**Exercise details:** For every entry that follows, return an identical copy.

(Data excerpts)
►

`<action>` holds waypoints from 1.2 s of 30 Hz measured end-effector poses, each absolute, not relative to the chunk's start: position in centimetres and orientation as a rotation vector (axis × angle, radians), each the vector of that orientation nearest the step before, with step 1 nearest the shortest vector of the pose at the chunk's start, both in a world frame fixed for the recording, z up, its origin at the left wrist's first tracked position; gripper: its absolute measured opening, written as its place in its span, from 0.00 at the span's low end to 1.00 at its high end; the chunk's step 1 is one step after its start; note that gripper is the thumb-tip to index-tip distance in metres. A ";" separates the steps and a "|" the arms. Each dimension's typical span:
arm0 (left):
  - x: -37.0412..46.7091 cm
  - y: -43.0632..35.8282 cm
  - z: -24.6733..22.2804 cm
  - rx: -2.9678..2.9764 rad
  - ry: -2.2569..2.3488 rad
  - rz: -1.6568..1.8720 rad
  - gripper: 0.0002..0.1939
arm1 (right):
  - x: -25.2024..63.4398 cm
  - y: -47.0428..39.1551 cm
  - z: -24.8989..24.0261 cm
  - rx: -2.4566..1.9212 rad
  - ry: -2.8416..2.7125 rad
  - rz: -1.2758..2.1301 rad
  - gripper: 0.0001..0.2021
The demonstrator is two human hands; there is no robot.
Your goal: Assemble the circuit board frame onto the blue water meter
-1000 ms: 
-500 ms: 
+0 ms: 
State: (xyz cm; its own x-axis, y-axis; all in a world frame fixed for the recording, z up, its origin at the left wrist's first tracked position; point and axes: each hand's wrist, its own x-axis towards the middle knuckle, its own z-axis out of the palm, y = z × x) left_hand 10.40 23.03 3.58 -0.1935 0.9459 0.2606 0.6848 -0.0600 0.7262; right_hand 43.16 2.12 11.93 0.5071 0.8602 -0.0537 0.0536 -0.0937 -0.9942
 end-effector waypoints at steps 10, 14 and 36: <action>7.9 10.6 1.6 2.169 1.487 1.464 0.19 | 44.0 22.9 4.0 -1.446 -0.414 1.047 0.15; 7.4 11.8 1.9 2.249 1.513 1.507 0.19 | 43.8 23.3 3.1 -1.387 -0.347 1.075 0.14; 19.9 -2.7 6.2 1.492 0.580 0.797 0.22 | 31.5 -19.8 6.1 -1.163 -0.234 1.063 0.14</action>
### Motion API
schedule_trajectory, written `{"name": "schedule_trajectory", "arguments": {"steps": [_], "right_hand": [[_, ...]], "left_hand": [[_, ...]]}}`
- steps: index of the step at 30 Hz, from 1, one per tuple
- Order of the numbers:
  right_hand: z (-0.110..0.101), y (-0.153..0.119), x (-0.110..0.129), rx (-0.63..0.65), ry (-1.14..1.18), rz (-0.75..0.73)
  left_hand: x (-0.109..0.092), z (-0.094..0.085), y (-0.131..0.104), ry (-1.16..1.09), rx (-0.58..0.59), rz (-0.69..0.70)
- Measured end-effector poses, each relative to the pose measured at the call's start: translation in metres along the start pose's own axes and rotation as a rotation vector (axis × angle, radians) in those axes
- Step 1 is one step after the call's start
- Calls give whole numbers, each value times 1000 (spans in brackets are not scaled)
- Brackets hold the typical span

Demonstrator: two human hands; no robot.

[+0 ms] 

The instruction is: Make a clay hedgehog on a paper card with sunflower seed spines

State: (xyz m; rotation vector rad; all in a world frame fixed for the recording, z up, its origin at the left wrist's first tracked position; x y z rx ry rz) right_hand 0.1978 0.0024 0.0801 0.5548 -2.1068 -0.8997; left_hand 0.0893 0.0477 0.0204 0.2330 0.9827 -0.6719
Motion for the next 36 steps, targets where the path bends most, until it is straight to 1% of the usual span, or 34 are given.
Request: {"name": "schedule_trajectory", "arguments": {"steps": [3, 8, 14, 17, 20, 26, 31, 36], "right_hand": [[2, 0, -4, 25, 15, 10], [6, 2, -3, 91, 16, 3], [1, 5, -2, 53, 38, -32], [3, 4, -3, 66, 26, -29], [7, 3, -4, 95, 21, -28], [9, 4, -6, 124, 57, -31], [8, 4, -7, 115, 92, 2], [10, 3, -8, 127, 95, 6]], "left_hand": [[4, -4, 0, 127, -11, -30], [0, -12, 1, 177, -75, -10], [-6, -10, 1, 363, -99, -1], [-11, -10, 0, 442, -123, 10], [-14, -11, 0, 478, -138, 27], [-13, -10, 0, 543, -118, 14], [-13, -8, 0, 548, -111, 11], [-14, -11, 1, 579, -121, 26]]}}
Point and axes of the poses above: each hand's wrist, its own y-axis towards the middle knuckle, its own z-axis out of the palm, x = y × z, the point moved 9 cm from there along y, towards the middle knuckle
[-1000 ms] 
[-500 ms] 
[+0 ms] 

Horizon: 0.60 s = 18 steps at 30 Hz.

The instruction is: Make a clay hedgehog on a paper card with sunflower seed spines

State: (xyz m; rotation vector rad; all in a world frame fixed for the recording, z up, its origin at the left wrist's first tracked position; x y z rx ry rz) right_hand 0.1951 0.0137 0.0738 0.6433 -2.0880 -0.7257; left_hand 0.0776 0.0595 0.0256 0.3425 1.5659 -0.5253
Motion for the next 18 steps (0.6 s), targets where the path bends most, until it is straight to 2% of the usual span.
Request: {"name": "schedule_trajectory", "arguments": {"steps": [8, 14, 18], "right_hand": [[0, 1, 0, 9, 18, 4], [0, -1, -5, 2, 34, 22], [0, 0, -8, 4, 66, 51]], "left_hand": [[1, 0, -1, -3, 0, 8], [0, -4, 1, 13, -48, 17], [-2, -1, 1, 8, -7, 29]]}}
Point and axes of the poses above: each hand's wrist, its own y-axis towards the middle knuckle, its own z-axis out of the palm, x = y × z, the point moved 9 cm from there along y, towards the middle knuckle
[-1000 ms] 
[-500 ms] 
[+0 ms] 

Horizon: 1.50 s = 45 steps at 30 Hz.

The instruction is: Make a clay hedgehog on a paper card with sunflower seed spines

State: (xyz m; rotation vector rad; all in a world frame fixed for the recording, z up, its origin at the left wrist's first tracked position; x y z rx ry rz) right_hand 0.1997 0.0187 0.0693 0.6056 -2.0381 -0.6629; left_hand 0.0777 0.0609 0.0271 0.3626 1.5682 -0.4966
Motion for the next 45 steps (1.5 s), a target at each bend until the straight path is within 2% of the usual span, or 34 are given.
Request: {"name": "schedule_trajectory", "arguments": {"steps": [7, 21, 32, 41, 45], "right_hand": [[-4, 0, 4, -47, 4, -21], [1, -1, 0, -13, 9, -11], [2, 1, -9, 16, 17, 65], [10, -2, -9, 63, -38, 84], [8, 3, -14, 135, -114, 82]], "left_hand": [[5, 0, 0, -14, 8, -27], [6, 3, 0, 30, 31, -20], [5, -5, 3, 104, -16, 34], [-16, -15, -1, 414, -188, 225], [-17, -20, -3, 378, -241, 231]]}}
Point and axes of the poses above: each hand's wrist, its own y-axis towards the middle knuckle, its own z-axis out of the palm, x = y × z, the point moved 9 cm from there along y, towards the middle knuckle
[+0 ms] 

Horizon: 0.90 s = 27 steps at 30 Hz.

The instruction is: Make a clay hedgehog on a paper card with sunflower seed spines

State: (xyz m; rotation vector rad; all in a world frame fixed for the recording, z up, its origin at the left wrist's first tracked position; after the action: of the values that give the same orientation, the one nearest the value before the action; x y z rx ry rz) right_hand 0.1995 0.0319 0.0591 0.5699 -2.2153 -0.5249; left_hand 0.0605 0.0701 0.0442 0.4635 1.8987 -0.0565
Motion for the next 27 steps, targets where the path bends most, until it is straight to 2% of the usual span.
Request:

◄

**Answer box:**
`<action>` holds waypoints from 1.2 s of 30 Hz measured end-effector poses, each absolute, not relative to the chunk's start: position in centimetres and orientation as a rotation vector (axis × angle, radians), each the vector of that orientation nearest the step before, with step 1 nearest the shortest vector of the pose at the chunk's start, both in a world frame fixed for the recording, z up, its origin at the left wrist's first tracked position; gripper: its absolute measured opening, written as its place in its span, from 0.00 at the span's low end to 1.00 at its high end; the chunk's step 1 is one step after its start; note that gripper is the thumb-tip to index-tip distance in metres. A ";" separates the steps and a "|" the arms. Each dimension's typical span:
arm0 (left):
  - x: -37.0412..46.7091 cm
  - y: -43.0632..35.8282 cm
  - z: -24.6733..22.2804 cm
  - rx: -2.9678..2.9764 rad
  - ry: -2.2569..2.3488 rad
  - rz: -1.6568..1.8720 rad
  - gripper: 0.0002..0.1939
arm1 (right):
  - x: -25.2024..63.4398 cm
  - y: -47.0428..39.1551 cm
  - z: -24.8989..24.0261 cm
  - rx: -2.4566..1.9212 rad
  - ry: -2.8416..2.7125 rad
  - rz: -1.2758..2.1301 rad
  - gripper: 0.0001..0.2021
The demonstrator is two human hands; there is no robot.
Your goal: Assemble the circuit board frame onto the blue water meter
-1000 ms: 
-500 ms: 
+0 ms: 
State: (xyz cm; its own x-axis, y-axis; all in a world frame fixed for the recording, z up, its origin at the left wrist's first tracked position; point and axes: each hand's wrist, its own x-axis towards the middle knuckle, its own z-axis out of the palm, y = z × x) left_hand 10.40 23.03 3.58 -0.1935 0.9459 0.2606 0.6848 -0.0600 0.7262; right_hand 43.16 2.12 11.93 0.5071 0.8602 -0.0537 0.0536 -0.0937 -0.9942
 end-effector waypoints at steps 10, 14 and 36: <action>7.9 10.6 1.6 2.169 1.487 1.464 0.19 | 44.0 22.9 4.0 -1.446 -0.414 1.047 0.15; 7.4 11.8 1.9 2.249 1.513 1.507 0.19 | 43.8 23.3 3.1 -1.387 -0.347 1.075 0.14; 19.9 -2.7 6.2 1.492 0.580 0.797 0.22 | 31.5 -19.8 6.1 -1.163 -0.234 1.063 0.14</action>
### Motion API
schedule_trajectory, written `{"name": "schedule_trajectory", "arguments": {"steps": [_], "right_hand": [[_, ...]], "left_hand": [[_, ...]]}}`
- steps: index of the step at 30 Hz, from 1, one per tuple
- Order of the numbers:
  right_hand: z (-0.110..0.101), y (-0.153..0.119), x (-0.110..0.129), rx (-0.63..0.65), ry (-1.14..1.18), rz (-0.75..0.73)
  left_hand: x (-0.109..0.092), z (-0.094..0.085), y (-0.131..0.104), ry (-1.16..1.09), rx (-0.58..0.59), rz (-0.69..0.70)
- Measured end-effector poses, each relative to the pose measured at the call's start: translation in metres along the start pose's own axes and rotation as a rotation vector (axis × angle, radians) in those axes
- Step 1 is one step after the call's start
- Calls give whole numbers, each value times 1000 (spans in brackets are not scaled)
- Brackets hold the typical span

Demonstrator: two human hands; no robot.

[+0 ms] 

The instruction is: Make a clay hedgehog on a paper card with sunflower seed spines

State: (xyz m; rotation vector rad; all in a world frame fixed for the recording, z up, its origin at the left wrist's first tracked position; x y z rx ry rz) right_hand 0.1978 0.0024 0.0801 0.5548 -2.1068 -0.8997; left_hand 0.0893 0.0477 0.0204 0.2330 0.9827 -0.6719
Motion for the next 36 steps, targets where the path bends most, until it is straight to 1% of the usual span, or 34 are given.
Request: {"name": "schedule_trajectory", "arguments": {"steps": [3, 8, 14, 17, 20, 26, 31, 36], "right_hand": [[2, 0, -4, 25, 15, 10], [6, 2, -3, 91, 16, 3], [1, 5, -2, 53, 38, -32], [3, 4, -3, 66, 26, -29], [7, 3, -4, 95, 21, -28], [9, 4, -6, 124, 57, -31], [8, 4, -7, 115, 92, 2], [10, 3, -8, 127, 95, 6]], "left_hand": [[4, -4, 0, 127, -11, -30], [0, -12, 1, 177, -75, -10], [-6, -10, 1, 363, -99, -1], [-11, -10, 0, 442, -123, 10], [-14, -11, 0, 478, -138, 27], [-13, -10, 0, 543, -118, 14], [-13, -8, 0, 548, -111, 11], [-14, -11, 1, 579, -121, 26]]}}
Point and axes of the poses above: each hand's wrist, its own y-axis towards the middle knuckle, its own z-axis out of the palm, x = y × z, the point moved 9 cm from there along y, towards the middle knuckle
[-1000 ms] 
[-500 ms] 
[+0 ms] 

Horizon: 0.60 s = 18 steps at 30 Hz.

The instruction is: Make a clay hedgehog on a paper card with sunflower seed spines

State: (xyz m; rotation vector rad; all in a world frame fixed for the recording, z up, its origin at the left wrist's first tracked position; x y z rx ry rz) right_hand 0.1951 0.0137 0.0738 0.6433 -2.0880 -0.7257; left_hand 0.0776 0.0595 0.0256 0.3425 1.5659 -0.5253
Motion for the next 18 steps (0.6 s), targets where the path bends most, until it is straight to 2% of the usual span.
Request: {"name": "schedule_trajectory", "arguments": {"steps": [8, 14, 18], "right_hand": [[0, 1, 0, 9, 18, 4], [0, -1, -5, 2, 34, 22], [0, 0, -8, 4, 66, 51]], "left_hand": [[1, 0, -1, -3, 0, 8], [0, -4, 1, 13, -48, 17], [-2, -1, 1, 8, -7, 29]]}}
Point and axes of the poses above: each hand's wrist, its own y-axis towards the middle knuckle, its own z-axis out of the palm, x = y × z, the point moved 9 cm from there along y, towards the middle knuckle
[-1000 ms] 
[-500 ms] 
[+0 ms] 

Horizon: 1.50 s = 45 steps at 30 Hz.

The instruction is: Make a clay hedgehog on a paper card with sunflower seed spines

State: (xyz m; rotation vector rad; all in a world frame fixed for the recording, z up, its origin at the left wrist's first tracked position; x y z rx ry rz) right_hand 0.1997 0.0187 0.0693 0.6056 -2.0381 -0.6629; left_hand 0.0777 0.0609 0.0271 0.3626 1.5682 -0.4966
Motion for the next 45 steps (1.5 s), a target at each bend until the straight path is within 2% of the usual span, or 34 are given.
Request: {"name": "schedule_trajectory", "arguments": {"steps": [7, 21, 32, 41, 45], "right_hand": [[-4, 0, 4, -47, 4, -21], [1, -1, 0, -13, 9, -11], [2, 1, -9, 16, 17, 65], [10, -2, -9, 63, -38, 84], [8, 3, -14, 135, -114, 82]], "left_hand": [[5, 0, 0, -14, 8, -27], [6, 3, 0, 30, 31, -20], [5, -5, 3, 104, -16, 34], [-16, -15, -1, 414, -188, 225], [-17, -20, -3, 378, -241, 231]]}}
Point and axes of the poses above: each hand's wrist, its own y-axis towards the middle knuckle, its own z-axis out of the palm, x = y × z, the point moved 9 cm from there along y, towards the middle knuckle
[+0 ms] 

Horizon: 0.90 s = 27 steps at 30 Hz.

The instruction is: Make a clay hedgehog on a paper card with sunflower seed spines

State: (xyz m; rotation vector rad; all in a world frame fixed for the recording, z up, its origin at the left wrist's first tracked position; after the action: of the values that give the same orientation, the one nearest the value before the action; x y z rx ry rz) right_hand 0.1995 0.0319 0.0591 0.5699 -2.2153 -0.5249; left_hand 0.0605 0.0701 0.0442 0.4635 1.8987 -0.0565
Motion for the next 27 steps, targets where the path bends most, until it is straight to 2% of the usual span.
Request:

No more output is given for this exercise.